Publications used for navigation and operations onboard ships and boats

Nautical publications is a technical term used in maritime circles describing a set of publications, either published by national governments or by commercial and professional organisations, for use in safe navigation of ships, boats, and similar vessels. Other publications might cover topics such as seamanship and cargo operations. In the UK, the United Kingdom Hydrographic Office, the Witherby Publishing Group and the Nautical Institute provide numerous navigational publications, including charts, publications on how to navigate and passage planning publications. In the US, publications are issued by the US government and US Coast Guard.

The marine environment is subject to frequent change and the latest publications should always be used, especially when passage planning.

Hydrographic officers who produce of nautical publications also provide a system to inform mariners of changes that effect the chart. In the US and the UK, corrections and notifications of new editions are provided by various governmental agencies by way of Notice to Mariners, Local Notice to Mariners, Summary of Corrections, and Broadcast Notice to Mariners. Radio broadcasts give advance notice of urgent corrections.

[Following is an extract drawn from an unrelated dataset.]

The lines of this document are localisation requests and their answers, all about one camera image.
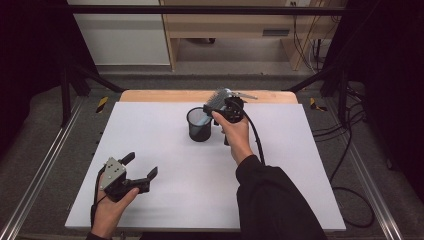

A convenient way to keep track of corrections is with a Chart and Publication Correction Record system, either electronic or paper-based. Using this system, the navigator does not immediately update every publication in the library when a new Notice to Mariners arrives, instead creating a 'card' for every chart and noting the correction on this 'card'. When the time comes to use the publication, the navigator pulls the publication and its card, and makes the indicated corrections to the publication. This system ensures that every publication is properly corrected prior to use.

Various and diverse methods exist for the correction of electronic nautical publications.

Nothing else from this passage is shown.